### THE PROBLEM
Your answer must match, word for word, the lines from the one holding "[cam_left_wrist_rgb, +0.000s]" through the final line below, with pictures excluded.
- - - - -
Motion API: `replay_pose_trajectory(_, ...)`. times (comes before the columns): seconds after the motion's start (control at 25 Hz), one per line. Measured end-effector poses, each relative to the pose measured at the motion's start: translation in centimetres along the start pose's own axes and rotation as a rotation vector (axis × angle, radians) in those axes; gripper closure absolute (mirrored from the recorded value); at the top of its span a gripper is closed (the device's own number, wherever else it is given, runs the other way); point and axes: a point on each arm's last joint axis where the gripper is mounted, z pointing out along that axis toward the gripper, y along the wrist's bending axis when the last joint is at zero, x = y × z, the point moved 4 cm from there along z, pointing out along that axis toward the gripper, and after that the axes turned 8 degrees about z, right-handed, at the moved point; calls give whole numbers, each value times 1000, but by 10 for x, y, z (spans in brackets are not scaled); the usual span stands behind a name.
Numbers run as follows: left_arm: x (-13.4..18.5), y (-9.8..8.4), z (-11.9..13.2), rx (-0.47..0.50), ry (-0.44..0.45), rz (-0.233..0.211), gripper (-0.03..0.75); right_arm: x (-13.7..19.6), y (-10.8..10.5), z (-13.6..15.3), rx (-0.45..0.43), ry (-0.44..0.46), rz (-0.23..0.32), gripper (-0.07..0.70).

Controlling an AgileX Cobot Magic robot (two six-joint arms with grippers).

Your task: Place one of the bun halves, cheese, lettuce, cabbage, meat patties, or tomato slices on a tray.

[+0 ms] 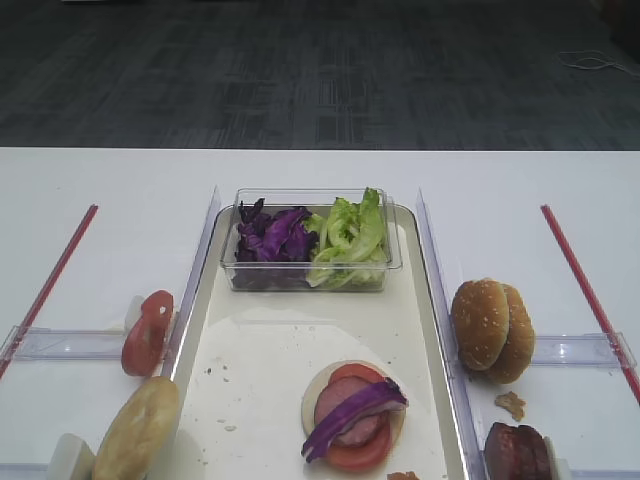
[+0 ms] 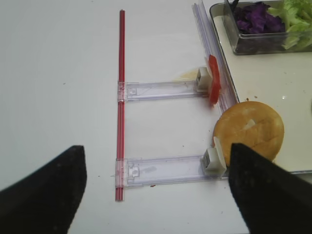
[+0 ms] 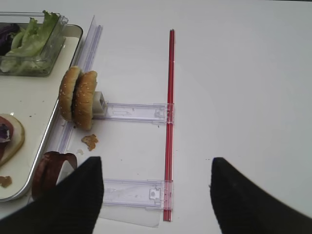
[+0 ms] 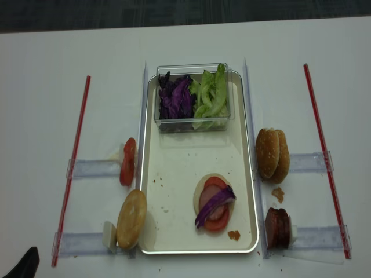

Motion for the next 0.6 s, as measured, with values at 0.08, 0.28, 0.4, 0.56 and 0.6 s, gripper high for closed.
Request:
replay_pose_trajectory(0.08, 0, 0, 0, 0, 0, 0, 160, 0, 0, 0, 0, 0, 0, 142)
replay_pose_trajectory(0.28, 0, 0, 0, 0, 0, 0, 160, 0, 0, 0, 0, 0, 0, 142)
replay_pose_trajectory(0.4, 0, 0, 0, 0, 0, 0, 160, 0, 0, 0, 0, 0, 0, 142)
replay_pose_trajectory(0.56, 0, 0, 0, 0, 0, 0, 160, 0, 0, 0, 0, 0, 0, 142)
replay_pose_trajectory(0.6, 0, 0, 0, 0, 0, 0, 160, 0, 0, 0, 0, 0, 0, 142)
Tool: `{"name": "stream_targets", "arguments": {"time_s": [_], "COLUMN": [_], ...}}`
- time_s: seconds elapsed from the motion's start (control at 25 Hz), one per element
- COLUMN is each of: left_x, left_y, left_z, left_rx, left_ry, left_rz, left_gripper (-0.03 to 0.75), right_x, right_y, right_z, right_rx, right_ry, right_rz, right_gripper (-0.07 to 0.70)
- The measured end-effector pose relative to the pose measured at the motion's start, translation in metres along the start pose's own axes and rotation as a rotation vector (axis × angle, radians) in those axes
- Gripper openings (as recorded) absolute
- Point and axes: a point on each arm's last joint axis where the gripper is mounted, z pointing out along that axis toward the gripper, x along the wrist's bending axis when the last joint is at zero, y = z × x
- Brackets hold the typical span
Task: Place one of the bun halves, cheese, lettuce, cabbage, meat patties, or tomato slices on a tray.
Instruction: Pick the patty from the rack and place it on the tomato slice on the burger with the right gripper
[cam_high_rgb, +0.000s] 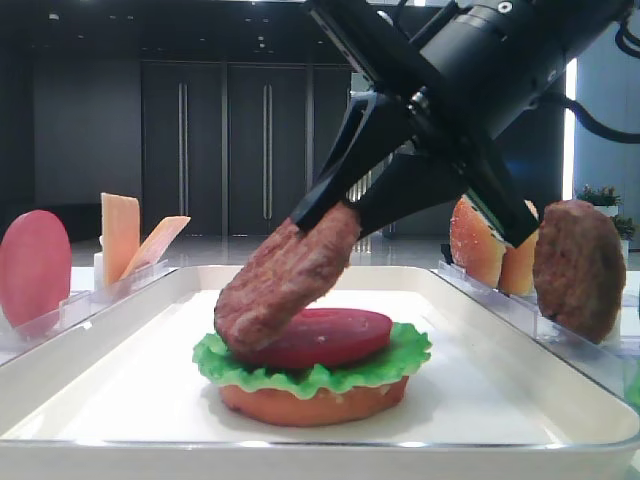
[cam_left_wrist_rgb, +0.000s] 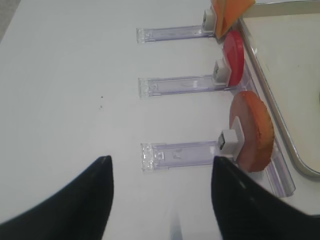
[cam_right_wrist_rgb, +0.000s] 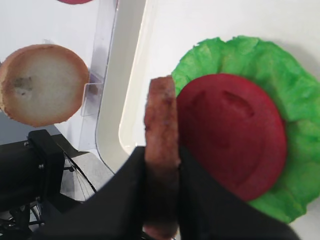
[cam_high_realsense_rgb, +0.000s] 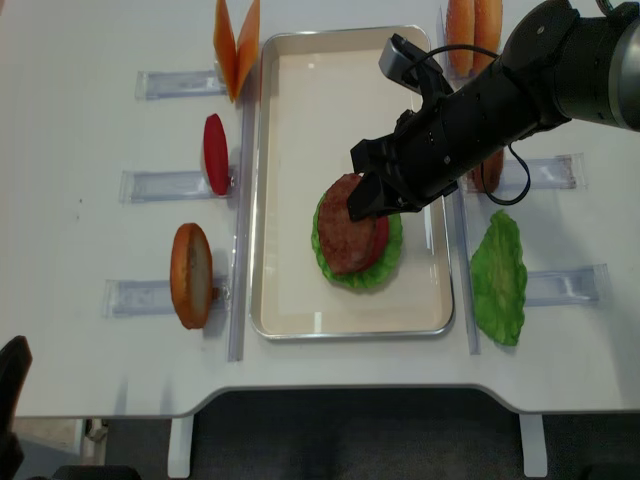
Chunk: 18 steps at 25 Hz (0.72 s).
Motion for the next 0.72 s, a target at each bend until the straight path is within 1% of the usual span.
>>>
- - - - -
### ANSWER TO THIS TASK
[cam_left_wrist_rgb, +0.000s] 
[cam_right_wrist_rgb, +0.000s] 
[cam_high_realsense_rgb, +0.000s] 
Chunk: 18 steps at 25 Hz (0.72 s).
Motion for the next 0.72 s, a target at each bend until the straight path is within 1% of the usual span.
>>>

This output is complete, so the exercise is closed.